Purpose: Noise reduction technologies in hearing aids provide benefits under controlled conditions. However, differences in their real-life effectiveness are not established. We propose that a deep neural network (DNN)-based noise reduction system trained on naturalistic sound environments will provide different real-life benefits compared to traditional systems.

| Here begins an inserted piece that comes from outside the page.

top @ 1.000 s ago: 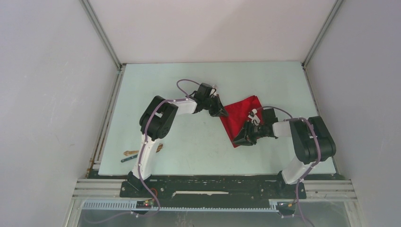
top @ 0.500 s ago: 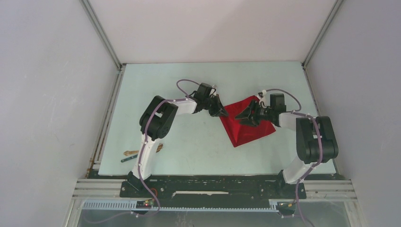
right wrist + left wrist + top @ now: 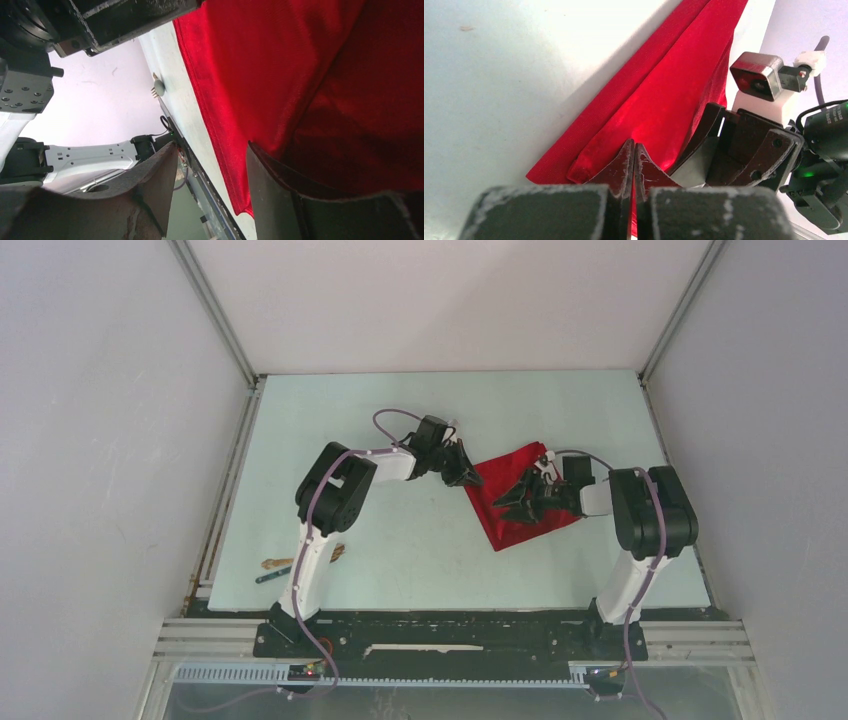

Method: Real-life listening experiences collected with Ecological Momentary Assessments (EMAs) of participants who used two premium models of hearing aid are compared. One hearing aid model (HA1) used traditional noise reduction; the other hearing aid model (HA2) used DNN-based noise reduction. Participants reported listening experiences several times a day while ambient SPL, SNR, and hearing aid volume adjustments were recorded. Forty experienced hearing aid users completed a total of 3,614 EMAs and recorded 6,812 hr of sound data across two 14-day wear periods.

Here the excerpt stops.